━━━━━ SUPPLIED DATA ━━━━━

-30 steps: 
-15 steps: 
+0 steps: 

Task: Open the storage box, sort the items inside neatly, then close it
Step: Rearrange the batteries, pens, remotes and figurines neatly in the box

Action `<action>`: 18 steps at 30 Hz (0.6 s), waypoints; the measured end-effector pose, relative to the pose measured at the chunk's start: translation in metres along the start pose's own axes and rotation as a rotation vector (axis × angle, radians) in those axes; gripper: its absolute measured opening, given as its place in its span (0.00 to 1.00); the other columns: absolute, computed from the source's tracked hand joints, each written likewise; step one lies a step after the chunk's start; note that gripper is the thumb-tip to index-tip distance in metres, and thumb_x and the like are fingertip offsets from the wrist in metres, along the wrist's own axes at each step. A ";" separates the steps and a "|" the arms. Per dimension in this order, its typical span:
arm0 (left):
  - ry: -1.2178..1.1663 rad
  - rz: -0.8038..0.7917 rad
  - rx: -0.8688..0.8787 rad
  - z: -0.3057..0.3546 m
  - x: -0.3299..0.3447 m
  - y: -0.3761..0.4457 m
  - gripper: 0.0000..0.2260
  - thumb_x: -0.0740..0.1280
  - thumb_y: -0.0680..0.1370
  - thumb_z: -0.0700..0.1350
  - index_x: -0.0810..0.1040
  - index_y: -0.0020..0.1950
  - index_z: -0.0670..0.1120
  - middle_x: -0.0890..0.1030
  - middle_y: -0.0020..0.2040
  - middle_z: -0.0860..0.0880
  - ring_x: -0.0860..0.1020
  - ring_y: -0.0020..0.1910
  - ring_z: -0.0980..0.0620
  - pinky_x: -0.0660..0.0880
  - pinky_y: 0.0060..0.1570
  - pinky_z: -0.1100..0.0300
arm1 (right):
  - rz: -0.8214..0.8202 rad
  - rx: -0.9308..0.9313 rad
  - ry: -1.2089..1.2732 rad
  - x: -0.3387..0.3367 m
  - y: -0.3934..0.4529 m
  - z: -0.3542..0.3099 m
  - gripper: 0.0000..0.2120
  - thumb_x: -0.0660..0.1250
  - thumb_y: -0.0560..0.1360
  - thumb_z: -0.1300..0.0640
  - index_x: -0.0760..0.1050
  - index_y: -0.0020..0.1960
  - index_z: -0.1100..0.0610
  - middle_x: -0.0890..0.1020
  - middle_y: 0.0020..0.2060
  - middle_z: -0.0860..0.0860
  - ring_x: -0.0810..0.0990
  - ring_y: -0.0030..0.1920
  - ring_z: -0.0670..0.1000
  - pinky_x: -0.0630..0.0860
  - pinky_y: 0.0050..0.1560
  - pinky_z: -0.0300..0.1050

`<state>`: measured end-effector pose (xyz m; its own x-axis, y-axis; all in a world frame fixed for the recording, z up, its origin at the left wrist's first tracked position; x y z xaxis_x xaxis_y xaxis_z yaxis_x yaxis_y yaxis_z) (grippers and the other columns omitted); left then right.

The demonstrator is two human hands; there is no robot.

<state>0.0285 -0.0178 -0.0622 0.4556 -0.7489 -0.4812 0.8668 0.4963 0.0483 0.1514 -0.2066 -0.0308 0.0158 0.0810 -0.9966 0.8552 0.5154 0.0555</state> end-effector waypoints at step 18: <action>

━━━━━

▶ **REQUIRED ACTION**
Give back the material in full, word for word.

▶ **EXERCISE RESULT**
-30 steps: 
-15 steps: 
+0 steps: 

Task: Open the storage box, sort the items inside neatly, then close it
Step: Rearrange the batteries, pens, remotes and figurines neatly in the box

Action `<action>`: 18 steps at 30 Hz (0.6 s), waypoints; the measured end-effector pose, relative to the pose measured at the chunk's start: translation in metres along the start pose's own axes and rotation as a rotation vector (axis × angle, radians) in those axes; gripper: its absolute measured opening, given as its place in its span (0.00 to 1.00); the other columns: absolute, computed from the source's tracked hand joints, each written likewise; step one lies a step after the chunk's start; note that gripper is the thumb-tip to index-tip distance in metres, and thumb_x and the like are fingertip offsets from the wrist in metres, along the wrist's own axes at each step. A ";" separates the steps and a "|" the arms. Per dimension in this order, its typical span:
arm0 (left):
  - ry: -1.2178..1.1663 rad
  - rz: -0.8038..0.7917 rad
  - rx: -0.8688..0.8787 rad
  - z: -0.3057..0.3546 m
  - x: -0.3299..0.3447 m
  - y: -0.3761..0.4457 m
  - gripper: 0.0000..0.2260
  - thumb_x: -0.0740..0.1280
  - thumb_y: -0.0680..0.1370
  - thumb_z: -0.0700..0.1350
  - index_x: -0.0810..0.1040
  - index_y: -0.0020..0.1950
  - index_z: -0.0670..0.1120
  - middle_x: -0.0890..0.1030
  - middle_y: -0.0020..0.2040
  - middle_z: -0.0860..0.0880
  - ring_x: -0.0860..0.1020
  - ring_y: -0.0020..0.1910
  - ring_z: -0.0980..0.0620
  - pinky_x: -0.0660..0.0880
  - pinky_y: 0.0060..0.1570
  - pinky_z: -0.1100..0.0300
arm1 (right):
  - rz: -0.8214..0.8202 rad
  - rx: -0.9308..0.9313 rad
  - ry: -1.2089..1.2732 rad
  - x: -0.3387..0.3367 m
  - y: -0.3934..0.4529 m
  - z: -0.3542..0.3099 m
  - gripper: 0.0000..0.2120
  - thumb_x: -0.0660..0.1250
  - thumb_y: -0.0560..0.1360
  - thumb_z: -0.1300..0.0640
  - index_x: -0.0760..0.1050
  - index_y: -0.0020..0.1960
  - index_z: -0.1100..0.0610
  - middle_x: -0.0890..0.1020
  - middle_y: 0.0020..0.2060
  - middle_z: -0.0860..0.0860
  - ring_x: -0.0810..0.0990
  - ring_y: -0.0030..0.1920
  - ring_z: -0.0670..0.1000
  - pinky_x: -0.0630..0.0860
  - pinky_y: 0.0050..0.1560
  - pinky_z: -0.0300..0.1050

`<state>`: measured end-effector pose (xyz m; its own x-axis, y-axis; all in a world frame fixed for the recording, z up, its origin at the left wrist's first tracked position; x y z xaxis_x xaxis_y xaxis_z yaxis_x yaxis_y yaxis_z) (grippers and the other columns omitted); left then right.

The demonstrator is two human hands; there is no robot.

<state>0.0285 -0.0178 -0.0622 0.4556 -0.7489 -0.4812 0.8668 0.4963 0.0483 0.1514 -0.2066 -0.0308 0.0158 0.0810 -0.9966 0.8552 0.5154 0.0555</state> end-effector waypoints at step 18: <action>

The exercise is done; no more work remains.